Helio draws in billions of publicly available data points on a regular basis, collecting information on things like how customers are responding to content, how the company is describing itself, where the company’s products can be bought or where its stores are located, the work experience of people who are employed at the company, and much more.
As difficult as collecting massive amounts of information is, making sense of that information and storing it in a way that lends itself to analysis can be even more difficult. For example, if two different data sources refer to the same product in different ways, how do you systematically recognize that those two products are the same? This challenge, known as entity resolution, is one that many people who work with a diverse set of data sources struggle through and it is exacerbated as you work with more disparate data sources. There is also the problem of determining how to best transform and store the data in a way that is most useful to various algorithms. Normalizing data is a critical step in making it actionable. None of this is easy to do, and we’ve spent years getting Helio to the point where it can perform all these operations quickly and accurately.
Partnership data
We’re fortunate to have fruitful partnerships with many different consumer goods, retail, data and research organizations who share information with us so that we can better understand the industry and return insights to them. Some of our partnerships empower Helio to better identify high-potential companies, others help open opportunities for companies once Helio has identified them, but all of our partnerships create substantial value to us and the entrepreneurs we serve.

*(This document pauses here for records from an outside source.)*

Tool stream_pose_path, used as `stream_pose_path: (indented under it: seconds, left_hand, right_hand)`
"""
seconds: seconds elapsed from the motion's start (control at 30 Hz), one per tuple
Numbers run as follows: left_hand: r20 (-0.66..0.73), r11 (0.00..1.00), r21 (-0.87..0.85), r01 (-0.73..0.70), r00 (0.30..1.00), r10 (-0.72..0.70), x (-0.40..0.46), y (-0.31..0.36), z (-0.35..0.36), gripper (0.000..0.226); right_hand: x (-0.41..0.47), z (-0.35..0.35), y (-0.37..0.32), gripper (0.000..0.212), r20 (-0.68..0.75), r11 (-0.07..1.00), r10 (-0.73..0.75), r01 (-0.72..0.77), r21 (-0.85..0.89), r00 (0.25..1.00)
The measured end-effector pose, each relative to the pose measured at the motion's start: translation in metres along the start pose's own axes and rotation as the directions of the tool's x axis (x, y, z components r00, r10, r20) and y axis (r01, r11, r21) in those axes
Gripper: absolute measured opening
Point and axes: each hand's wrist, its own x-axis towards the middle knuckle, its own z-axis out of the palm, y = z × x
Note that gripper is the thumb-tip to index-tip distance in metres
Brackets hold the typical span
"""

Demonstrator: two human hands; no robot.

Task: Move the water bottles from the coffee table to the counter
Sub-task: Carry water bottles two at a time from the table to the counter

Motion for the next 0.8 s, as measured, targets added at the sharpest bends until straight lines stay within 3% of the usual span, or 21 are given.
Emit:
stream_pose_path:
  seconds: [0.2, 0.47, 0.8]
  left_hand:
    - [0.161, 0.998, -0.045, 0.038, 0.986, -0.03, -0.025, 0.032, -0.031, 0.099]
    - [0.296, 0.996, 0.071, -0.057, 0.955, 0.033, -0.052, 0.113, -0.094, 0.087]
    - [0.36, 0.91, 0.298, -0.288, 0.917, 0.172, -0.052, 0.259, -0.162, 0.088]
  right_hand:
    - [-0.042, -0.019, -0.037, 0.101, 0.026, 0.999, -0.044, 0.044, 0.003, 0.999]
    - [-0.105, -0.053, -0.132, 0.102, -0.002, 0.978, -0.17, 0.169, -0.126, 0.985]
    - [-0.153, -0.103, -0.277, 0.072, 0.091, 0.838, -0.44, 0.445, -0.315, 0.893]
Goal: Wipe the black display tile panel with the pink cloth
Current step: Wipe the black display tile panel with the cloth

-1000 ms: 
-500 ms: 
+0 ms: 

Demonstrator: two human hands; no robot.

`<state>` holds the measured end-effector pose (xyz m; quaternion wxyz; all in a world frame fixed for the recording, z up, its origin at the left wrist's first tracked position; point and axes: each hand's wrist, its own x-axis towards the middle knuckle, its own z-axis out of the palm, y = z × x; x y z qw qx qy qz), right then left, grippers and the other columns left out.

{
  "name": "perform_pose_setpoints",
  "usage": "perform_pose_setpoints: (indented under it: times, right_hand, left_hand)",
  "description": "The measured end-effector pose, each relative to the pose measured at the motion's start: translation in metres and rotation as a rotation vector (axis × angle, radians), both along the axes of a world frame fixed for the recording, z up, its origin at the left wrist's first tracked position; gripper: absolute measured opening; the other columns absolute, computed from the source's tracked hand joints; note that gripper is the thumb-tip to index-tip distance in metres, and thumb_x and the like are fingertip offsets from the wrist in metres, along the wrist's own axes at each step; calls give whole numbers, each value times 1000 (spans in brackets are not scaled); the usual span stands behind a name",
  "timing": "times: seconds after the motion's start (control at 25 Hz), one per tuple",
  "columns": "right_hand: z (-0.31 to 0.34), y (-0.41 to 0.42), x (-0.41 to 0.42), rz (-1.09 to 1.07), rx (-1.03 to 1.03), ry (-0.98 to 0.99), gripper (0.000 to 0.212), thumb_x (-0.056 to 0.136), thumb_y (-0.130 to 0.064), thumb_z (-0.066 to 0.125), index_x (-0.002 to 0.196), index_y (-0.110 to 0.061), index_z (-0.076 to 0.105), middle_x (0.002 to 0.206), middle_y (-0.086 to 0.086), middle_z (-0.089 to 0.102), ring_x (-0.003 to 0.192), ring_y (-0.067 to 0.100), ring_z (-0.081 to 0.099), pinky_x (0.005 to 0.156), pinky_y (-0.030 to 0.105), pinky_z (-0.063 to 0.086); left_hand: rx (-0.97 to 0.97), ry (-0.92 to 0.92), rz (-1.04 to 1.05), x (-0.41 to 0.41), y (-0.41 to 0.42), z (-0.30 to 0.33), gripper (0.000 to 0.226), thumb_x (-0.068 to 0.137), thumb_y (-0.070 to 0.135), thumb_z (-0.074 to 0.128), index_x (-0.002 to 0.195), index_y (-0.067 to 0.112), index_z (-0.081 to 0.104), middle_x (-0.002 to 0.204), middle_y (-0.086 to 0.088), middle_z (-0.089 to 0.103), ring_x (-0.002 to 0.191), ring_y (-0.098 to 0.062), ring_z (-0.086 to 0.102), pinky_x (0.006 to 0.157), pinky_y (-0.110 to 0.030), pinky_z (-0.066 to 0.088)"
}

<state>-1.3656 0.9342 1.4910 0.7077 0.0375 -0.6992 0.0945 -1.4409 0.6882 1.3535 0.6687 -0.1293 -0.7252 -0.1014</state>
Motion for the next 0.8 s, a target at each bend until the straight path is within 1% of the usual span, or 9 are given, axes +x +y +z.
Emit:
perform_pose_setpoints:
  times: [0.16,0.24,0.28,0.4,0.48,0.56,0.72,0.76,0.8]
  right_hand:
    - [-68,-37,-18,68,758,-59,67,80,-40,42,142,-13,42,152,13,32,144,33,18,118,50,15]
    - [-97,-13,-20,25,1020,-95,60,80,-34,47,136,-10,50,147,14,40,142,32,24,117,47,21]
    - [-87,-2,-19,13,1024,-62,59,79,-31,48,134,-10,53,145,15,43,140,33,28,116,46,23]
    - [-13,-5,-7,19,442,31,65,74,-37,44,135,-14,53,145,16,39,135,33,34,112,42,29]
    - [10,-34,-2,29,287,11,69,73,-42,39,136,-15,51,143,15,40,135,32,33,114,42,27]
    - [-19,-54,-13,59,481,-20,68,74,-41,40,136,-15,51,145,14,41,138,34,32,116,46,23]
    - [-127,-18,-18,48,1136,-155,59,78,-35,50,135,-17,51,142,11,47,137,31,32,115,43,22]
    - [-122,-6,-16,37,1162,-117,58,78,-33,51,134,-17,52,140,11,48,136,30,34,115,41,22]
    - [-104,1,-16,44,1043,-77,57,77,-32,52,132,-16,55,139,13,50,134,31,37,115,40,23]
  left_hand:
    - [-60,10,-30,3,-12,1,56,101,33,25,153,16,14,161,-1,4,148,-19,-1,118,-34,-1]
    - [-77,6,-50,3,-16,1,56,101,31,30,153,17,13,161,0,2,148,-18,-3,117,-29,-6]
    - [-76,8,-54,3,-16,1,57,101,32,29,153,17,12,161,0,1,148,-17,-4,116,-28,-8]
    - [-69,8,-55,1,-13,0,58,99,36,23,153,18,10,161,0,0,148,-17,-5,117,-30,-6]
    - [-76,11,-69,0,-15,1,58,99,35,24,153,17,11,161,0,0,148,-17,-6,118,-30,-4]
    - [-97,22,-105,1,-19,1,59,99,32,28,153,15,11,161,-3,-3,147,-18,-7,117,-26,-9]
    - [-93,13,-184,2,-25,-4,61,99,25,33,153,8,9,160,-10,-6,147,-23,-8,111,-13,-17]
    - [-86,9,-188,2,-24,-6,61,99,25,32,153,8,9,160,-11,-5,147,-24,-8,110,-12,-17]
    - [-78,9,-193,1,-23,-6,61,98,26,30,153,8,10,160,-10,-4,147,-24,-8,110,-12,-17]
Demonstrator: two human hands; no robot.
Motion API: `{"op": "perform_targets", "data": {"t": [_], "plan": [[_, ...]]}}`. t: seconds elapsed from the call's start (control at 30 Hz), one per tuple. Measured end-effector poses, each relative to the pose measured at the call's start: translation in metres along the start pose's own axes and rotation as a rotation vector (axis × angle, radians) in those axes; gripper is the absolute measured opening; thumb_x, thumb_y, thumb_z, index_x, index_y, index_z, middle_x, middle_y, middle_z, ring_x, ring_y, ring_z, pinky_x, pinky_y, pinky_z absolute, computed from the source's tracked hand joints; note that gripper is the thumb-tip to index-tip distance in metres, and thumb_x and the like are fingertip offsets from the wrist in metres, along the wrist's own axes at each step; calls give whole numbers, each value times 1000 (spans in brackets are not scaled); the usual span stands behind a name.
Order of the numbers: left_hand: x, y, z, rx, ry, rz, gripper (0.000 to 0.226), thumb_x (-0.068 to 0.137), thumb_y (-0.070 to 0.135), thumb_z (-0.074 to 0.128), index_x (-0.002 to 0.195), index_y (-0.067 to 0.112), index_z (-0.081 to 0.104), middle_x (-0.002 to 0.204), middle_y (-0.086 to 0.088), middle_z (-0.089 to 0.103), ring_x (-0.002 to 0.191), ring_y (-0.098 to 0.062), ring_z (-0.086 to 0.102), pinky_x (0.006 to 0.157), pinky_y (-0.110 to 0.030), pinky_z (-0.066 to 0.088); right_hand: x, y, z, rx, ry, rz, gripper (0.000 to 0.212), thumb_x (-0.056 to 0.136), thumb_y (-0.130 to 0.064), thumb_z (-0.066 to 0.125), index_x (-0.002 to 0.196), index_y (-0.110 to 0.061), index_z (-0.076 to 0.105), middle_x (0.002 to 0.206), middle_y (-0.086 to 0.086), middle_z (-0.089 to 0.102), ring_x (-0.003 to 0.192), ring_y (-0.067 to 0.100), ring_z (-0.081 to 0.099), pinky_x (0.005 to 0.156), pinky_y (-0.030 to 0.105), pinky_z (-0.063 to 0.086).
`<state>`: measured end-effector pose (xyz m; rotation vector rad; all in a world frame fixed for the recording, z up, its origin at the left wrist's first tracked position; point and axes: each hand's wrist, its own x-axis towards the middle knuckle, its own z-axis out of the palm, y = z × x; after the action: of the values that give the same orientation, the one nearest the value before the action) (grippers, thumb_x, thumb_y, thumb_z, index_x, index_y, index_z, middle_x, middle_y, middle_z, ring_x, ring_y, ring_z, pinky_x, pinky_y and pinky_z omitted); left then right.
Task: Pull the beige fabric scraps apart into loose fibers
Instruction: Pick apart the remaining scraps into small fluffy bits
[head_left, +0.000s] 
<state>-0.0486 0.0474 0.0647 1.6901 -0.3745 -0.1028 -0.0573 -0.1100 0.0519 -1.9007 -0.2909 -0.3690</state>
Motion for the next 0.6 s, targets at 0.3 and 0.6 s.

Our partnerships give us access to data that no other for-profit institutions have and add powerful insights to Helio’s predictive abilities that let us look into areas we wouldn’t otherwise be able to. These partnerships take time to develop and are possible because the organizations we work with see the enormous value of getting access to the CircleUp network of promising brands. They also recognize that we treat their data with the utmost care and never give out private information without the owner’s explicit consent. As we continue to build with more and more partners we’ll be able to add more and better data to our models. We believe this will have a snowball effect and cause additional organizations to recognize the value of working with us.
Practitioner data
While there is a lot of valuable information on companies available publicly, other data, important to our models, comes from our relationships with entrepreneurs. A private company typically wouldn’t share certain information, like its revenue, with the world at large, but this type of data is key to understanding how businesses launch and grow.
At CircleUp, we’ve helped hundreds of entrepreneurs raise capital and grow their businesses. In working with these companies, we collect proprietary information that we use to help them raise capital, and we’re able to use this information — in an aggregated, non-publicly-identifiable way — to improve our models. We never use their private data publicly, but it does give us an insider look at businesses and helps our models make more accurate predictions across all consumer companies.
How does this all come together?
Helio pulls the public, proprietary, and partnership data we have into algorithms that help predict a company’s success across a variety of metrics from brand, to distribution, to product, to team. For example, data on a company’s website may intersect in interesting ways with data we get from similar companies we have worked with or information on that company available through some of our partners. This allows us to weave insights from many different sources and develop a discerning narrative on a brand, creating a system of information more valuable than the sum of its parts.
By doing this at scale, we’ve already been able to successfully identify hundreds of promising brands that traditional investors would have missed. In future posts, we’ll discuss some of these companies and how Helio led us to spot their potential early on.